▶ Exercise:
Return the complete listing that follows, with each line reproduced exactly.

▶ Data segment:
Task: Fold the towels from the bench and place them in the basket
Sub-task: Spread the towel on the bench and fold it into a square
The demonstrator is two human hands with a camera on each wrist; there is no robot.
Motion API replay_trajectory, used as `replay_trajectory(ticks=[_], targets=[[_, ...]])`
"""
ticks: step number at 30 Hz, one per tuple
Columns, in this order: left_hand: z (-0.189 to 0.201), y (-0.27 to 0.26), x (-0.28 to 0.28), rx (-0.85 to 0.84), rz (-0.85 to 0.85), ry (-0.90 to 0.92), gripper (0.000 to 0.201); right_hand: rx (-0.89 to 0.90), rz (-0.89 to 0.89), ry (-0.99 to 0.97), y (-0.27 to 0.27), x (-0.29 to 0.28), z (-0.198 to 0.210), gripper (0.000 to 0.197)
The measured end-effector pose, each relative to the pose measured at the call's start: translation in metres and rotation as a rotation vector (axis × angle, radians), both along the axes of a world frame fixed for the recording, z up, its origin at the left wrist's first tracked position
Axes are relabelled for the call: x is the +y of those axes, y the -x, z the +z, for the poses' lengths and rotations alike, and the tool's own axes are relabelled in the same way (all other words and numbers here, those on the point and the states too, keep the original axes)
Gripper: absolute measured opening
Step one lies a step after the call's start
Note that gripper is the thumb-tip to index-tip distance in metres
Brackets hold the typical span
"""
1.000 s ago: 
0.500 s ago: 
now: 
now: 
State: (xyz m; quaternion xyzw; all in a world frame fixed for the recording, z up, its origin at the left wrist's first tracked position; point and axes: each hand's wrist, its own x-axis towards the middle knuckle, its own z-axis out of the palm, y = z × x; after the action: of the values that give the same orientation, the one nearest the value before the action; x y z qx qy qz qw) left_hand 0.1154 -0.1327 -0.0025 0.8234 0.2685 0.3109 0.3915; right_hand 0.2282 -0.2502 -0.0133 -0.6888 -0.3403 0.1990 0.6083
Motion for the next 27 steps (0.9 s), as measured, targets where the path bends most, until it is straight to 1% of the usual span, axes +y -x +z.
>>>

▶ Exercise response:
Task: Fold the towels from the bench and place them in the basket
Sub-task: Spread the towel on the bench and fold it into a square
The demonstrator is two human hands with a camera on each wrist; there is no robot.
Motion API replay_trajectory, used as `replay_trajectory(ticks=[_], targets=[[_, ...]])`
"""
ticks: step number at 30 Hz, one per tuple
Columns, in this order: left_hand: z (-0.189 to 0.201), y (-0.27 to 0.26), x (-0.28 to 0.28), rx (-0.85 to 0.84), rz (-0.85 to 0.85), ry (-0.90 to 0.92), gripper (0.000 to 0.201); right_hand: rx (-0.89 to 0.90), rz (-0.89 to 0.89), ry (-0.99 to 0.97), y (-0.27 to 0.27), x (-0.29 to 0.28), z (-0.198 to 0.210), gripper (0.000 to 0.197)
The measured end-effector pose, each relative to the pose measured at the call's start: translation in metres and rotation as a rotation vector (axis × angle, radians), both along the axes of a world frame fixed for the recording, z up, its origin at the left wrist's first tracked position
Axes are relabelled for the call: x is the +y of those axes, y the -x, z the +z, for the poses' lengths and rotations alike, and the tool's own axes are relabelled in the same way (all other words and numbers here, those on the point and the states too, keep the original axes)
Gripper: absolute measured opening
Step one lies a step after the call's start
Note that gripper is the thumb-tip to index-tip distance in metres
Brackets hold the typical span
"""
1.000 s ago: 
0.500 s ago: 
now: 
now: 
State: (xyz m; quaternion xyzw; all in a world frame fixed for the recording, z up, its origin at the left wrist's first tracked position; point and axes: each hand's wrist, its own x-axis towards the middle knuckle, its own z-axis out of the palm, y = z × x; after the action: of the values that give the same orientation, the one nearest the value before the action; x y z qx qy qz qw) left_hand 0.1154 -0.1327 -0.0025 0.8234 0.2685 0.3109 0.3915; right_hand 0.2282 -0.2502 -0.0133 -0.6888 -0.3403 0.1990 0.6083
Motion for the next 27 steps (0.9 s), as measured, targets where the path bends most, until it is straight to 1% of the usual span, axes +y -x +z.
>>>

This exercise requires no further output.